§ **Exercise goal**: Line by line, retype the whole listing exactly.

§ **Data segment**:
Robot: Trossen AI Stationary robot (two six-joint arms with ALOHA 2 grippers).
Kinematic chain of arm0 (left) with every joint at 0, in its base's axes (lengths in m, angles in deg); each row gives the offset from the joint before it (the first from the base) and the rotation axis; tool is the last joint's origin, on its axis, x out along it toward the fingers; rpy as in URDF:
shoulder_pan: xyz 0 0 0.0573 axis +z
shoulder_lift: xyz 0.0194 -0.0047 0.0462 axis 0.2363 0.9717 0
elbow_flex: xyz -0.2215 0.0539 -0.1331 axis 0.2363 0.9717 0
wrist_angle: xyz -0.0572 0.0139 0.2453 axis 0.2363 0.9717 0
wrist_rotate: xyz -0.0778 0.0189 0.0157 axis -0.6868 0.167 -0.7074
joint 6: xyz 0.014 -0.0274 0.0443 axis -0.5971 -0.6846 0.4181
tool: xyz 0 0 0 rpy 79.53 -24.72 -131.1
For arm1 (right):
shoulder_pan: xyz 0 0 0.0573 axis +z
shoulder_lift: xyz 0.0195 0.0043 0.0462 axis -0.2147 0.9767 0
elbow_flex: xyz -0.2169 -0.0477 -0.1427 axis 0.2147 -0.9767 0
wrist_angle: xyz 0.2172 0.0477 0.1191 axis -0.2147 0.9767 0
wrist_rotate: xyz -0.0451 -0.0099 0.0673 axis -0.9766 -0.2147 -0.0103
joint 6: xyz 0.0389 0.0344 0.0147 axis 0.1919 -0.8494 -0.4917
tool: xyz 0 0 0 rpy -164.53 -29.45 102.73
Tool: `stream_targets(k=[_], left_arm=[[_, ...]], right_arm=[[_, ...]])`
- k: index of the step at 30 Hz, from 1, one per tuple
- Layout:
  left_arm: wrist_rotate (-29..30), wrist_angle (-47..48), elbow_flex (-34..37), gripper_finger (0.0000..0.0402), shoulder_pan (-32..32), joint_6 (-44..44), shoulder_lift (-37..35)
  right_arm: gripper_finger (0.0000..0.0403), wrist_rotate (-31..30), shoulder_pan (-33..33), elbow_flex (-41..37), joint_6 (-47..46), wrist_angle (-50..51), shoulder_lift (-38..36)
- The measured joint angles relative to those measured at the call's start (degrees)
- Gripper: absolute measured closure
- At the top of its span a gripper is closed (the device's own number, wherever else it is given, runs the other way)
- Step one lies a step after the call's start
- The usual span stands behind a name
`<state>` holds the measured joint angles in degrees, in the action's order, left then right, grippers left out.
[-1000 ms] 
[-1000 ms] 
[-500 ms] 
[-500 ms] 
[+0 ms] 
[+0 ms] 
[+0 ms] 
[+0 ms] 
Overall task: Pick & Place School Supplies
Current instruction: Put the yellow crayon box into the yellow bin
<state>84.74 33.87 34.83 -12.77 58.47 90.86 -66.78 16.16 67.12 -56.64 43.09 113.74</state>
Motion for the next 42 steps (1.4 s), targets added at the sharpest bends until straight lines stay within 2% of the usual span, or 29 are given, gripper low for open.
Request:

§ **Completed exercise**:
Robot: Trossen AI Stationary robot (two six-joint arms with ALOHA 2 grippers).
Kinematic chain of arm0 (left) with every joint at 0, in its base's axes (lengths in m, angles in deg); each row gives the offset from the joint before it (the first from the base) and the rotation axis; tool is the last joint's origin, on its axis, x out along it toward the fingers; rpy as in URDF:
shoulder_pan: xyz 0 0 0.0573 axis +z
shoulder_lift: xyz 0.0194 -0.0047 0.0462 axis 0.2363 0.9717 0
elbow_flex: xyz -0.2215 0.0539 -0.1331 axis 0.2363 0.9717 0
wrist_angle: xyz -0.0572 0.0139 0.2453 axis 0.2363 0.9717 0
wrist_rotate: xyz -0.0778 0.0189 0.0157 axis -0.6868 0.167 -0.7074
joint 6: xyz 0.014 -0.0274 0.0443 axis -0.5971 -0.6846 0.4181
tool: xyz 0 0 0 rpy 79.53 -24.72 -131.1
For arm1 (right):
shoulder_pan: xyz 0 0 0.0573 axis +z
shoulder_lift: xyz 0.0195 0.0043 0.0462 axis -0.2147 0.9767 0
elbow_flex: xyz -0.2169 -0.0477 -0.1427 axis 0.2147 -0.9767 0
wrist_angle: xyz 0.2172 0.0477 0.1191 axis -0.2147 0.9767 0
wrist_rotate: xyz -0.0451 -0.0099 0.0673 axis -0.9766 -0.2147 -0.0103
joint 6: xyz 0.0389 0.0344 0.0147 axis 0.1919 -0.8494 -0.4917
tool: xyz 0 0 0 rpy -164.53 -29.45 102.73
Tool: `stream_targets(k=[_], left_arm=[[_, ...]], right_arm=[[_, ...]])`
- k: index of the step at 30 Hz, from 1, one per tuple
- Layout:
  left_arm: wrist_rotate (-29..30), wrist_angle (-47..48), elbow_flex (-34..37), gripper_finger (0.0000..0.0402), shoulder_pan (-32..32), joint_6 (-44..44), shoulder_lift (-37..35)
  right_arm: gripper_finger (0.0000..0.0403), wrist_rotate (-31..30), shoulder_pan (-33..33), elbow_flex (-41..37), joint_6 (-47..46), wrist_angle (-50..51), shoulder_lift (-38..36)
- The measured joint angles relative to those measured at the call's start (degrees)
- Gripper: absolute measured closure
- At the top of its span a gripper is closed (the device's own number, wherever else it is given, runs the other way)
- Step one lies a step after the call's start
- The usual span stands behind a name
`<state>` holds the measured joint angles in degrees, in the action's order, left then right, grippers left out.
[-1000 ms] 
[-1000 ms] 
[-500 ms] 
[-500 ms] 
[+0 ms] 
[+0 ms] 
[+0 ms] 
[+0 ms] 
Overall task: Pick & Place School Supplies
Current instruction: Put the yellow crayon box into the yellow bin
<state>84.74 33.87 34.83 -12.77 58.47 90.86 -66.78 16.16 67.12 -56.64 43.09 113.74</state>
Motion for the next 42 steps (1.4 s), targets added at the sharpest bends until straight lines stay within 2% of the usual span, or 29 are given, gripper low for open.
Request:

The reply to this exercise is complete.